AI in Reporting

Generative AI based on so-called Large Language Models has been evolving rapidly. AI is now capable of capturing and processing linguistically coded information, which makes automation of time-consuming tasks, such as text creation, possible. This technical development holds immense potential to increase efficiency and allow effective quality assurance in all areas of reporting.

Automated reporting is either based on internal documents and RAG-technologies, or else on turning simple notes into a coherent report. To achieve this, the process must be customized, and AI must be trained regarding content, structure, and language. Process automation simplifies reporting in that it unifies reports, checks them for completeness, and complies with privacy protection laws. In addition, it becomes possible to further process the resulting reports, e.g. by translating them automatically into different languages.

Keynote «AI in Reporting – Possibilities and Limits»

Reporting requires a substantial amount of resources, so AI-powered process automation promises to alleviate the effort. AI-powered process automation, however, isn’t a merely technical change but indeed a transformation of the entire organization. In her keynote, Danae Perez shows where and how AI is already in use, what opportunities it brings, and which limitations and dangers persist.

Implementation of AI-based Process Automation

Implementation begins with defining future processes and expected results. Afterwards, the model is developed gradually with regular performance tests until it meets the institution’s demands and gets greenlighted to go live. Afterwards, performance must be invigilated to correct faulty processes, if needed.

User Training

Tailored training sessions help employees feed the model with accurate input and check the output regarding content and style. In-house workshops are the ideal format for the staff to learn what to look for and develop an understanding of the best wording. This allows their expertise to go into their reports and ensure their competence grows alongside process automation with lasting effects.

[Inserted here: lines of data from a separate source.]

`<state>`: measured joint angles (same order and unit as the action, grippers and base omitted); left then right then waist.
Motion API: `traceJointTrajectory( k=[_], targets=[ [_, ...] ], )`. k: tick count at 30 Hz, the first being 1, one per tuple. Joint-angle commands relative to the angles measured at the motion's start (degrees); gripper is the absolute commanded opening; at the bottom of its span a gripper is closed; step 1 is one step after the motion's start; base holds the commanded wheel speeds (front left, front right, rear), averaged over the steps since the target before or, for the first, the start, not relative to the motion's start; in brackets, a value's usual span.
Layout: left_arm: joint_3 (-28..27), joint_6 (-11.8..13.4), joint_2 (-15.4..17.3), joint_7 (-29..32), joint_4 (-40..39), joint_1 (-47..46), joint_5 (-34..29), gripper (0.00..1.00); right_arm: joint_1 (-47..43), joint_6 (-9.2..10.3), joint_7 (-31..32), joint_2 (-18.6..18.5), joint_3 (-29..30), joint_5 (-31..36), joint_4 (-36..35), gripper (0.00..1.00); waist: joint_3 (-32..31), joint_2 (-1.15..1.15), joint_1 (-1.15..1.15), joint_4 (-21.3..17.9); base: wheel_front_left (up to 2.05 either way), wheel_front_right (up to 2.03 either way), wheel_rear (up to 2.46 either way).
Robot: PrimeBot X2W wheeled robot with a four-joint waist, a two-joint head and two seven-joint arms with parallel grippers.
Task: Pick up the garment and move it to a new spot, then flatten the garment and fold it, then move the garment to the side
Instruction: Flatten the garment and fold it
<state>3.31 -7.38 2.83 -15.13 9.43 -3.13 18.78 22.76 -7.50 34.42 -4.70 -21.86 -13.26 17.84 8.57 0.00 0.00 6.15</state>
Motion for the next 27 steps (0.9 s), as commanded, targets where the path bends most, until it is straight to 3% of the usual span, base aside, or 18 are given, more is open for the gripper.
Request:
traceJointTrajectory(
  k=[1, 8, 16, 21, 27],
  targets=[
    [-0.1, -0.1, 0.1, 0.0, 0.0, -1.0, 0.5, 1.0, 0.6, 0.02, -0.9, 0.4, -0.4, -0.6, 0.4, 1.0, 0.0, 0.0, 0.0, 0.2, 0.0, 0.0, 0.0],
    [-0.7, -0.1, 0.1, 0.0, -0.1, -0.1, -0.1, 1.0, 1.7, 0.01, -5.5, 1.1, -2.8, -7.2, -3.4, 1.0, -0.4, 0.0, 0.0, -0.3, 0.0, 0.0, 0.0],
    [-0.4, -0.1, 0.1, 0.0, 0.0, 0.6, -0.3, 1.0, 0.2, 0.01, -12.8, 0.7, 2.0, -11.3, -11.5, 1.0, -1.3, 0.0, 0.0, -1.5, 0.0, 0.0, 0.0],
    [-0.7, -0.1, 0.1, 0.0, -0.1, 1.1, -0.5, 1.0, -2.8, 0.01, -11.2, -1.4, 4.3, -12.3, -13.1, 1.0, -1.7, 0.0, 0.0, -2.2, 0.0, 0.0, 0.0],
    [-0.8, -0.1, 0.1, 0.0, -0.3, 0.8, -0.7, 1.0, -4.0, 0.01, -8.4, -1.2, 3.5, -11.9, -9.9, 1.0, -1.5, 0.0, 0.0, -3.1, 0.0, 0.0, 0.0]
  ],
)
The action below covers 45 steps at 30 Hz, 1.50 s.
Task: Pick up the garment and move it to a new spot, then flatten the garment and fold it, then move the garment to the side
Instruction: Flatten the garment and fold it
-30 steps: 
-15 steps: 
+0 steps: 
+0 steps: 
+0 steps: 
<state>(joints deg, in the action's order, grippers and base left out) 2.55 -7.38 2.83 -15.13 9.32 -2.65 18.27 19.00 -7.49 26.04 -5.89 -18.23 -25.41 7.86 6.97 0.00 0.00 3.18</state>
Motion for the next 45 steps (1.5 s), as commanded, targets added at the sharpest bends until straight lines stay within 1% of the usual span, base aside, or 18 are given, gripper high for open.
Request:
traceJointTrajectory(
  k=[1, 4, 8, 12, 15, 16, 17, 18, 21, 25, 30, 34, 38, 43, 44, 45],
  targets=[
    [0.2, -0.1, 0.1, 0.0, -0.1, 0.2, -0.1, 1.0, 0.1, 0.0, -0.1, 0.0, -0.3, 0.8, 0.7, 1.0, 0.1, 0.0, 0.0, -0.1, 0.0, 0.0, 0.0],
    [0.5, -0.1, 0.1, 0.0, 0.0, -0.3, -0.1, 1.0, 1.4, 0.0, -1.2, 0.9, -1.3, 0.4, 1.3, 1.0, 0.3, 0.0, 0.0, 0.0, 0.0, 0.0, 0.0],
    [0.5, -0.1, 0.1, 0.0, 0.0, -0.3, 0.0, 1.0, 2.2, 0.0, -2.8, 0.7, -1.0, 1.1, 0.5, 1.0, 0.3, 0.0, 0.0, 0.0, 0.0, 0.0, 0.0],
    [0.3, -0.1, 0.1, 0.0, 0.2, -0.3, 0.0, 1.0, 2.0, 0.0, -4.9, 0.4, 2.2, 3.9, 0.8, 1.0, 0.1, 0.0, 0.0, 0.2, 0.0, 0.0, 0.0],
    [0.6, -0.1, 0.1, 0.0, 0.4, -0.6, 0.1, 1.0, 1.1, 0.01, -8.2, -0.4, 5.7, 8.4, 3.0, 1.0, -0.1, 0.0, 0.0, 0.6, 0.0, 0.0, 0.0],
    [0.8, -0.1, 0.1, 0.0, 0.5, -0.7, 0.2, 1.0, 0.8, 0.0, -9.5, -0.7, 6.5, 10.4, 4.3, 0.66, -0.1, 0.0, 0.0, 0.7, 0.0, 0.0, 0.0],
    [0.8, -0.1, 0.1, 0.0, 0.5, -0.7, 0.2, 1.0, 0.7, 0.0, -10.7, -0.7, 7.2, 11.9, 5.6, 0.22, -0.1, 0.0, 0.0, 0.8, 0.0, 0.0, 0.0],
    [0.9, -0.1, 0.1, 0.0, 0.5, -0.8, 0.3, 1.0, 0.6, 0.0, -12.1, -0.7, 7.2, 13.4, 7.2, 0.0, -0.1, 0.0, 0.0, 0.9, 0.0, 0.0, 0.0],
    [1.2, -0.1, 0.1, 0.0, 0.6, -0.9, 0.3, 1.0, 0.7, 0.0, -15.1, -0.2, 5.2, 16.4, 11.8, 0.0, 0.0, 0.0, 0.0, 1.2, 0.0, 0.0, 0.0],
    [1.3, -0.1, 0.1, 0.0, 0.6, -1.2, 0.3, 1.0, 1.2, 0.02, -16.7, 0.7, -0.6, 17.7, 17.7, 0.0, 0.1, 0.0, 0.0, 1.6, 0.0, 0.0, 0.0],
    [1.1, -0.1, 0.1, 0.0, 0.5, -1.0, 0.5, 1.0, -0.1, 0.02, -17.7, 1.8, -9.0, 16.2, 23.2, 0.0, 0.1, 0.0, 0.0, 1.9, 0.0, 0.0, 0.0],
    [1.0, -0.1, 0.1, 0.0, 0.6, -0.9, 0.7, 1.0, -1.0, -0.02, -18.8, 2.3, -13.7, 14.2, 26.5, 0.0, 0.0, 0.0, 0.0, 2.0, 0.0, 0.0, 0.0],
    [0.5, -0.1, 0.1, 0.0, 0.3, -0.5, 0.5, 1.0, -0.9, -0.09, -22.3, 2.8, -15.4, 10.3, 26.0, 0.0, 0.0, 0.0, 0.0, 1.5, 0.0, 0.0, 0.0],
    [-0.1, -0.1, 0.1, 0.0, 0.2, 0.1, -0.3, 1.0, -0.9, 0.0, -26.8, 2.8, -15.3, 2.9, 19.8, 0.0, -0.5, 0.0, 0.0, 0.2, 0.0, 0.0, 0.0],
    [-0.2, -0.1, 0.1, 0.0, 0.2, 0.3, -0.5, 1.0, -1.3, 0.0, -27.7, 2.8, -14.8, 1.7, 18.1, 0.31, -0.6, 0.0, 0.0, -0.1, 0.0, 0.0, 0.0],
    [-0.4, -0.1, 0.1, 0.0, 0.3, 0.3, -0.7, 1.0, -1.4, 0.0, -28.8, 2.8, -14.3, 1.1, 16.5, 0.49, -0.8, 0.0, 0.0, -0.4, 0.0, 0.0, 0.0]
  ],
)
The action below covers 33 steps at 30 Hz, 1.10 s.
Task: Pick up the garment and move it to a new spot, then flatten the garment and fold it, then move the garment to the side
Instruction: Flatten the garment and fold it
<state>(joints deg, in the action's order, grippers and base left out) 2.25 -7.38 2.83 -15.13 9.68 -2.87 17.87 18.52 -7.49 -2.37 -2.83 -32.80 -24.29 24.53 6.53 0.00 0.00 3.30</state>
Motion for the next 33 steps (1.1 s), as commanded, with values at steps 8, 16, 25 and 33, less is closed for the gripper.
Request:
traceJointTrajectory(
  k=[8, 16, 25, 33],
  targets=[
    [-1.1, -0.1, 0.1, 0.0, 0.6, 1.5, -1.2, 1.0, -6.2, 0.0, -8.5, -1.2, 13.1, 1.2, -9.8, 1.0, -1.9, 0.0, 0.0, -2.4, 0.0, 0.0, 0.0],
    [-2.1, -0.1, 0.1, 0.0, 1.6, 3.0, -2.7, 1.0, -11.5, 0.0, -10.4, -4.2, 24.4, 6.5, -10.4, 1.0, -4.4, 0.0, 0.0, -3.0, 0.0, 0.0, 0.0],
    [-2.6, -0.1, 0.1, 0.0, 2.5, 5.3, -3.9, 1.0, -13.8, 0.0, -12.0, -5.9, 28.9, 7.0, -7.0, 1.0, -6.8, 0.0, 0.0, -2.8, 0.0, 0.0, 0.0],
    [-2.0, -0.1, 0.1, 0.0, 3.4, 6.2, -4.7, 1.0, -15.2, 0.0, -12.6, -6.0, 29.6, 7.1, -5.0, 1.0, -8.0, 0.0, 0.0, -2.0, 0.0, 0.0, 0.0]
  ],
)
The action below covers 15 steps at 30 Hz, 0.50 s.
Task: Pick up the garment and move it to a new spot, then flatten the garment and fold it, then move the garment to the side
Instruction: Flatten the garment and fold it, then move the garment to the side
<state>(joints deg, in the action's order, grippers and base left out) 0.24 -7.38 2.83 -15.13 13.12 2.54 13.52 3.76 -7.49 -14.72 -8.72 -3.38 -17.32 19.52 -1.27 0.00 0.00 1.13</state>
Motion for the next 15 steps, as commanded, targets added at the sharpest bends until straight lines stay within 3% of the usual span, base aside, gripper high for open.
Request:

Standardization of Data and Documents

Successful AI strategy requires smart standardized data management and processes. We support standardization from an external perspective by identifying processes and data categories, conciliating them, and aligning them with organizational practice and goals.

Quality Assurance

Both technology and its use require regular checks to ensure the resulting reports meet quality standards. Quality assurance evaluates the performance of the model after its implementation and revises whether the resulting reports meet requirements. At the same time, user experience is evaluated. If needed, we propose specific measures to remedy the shortcomings.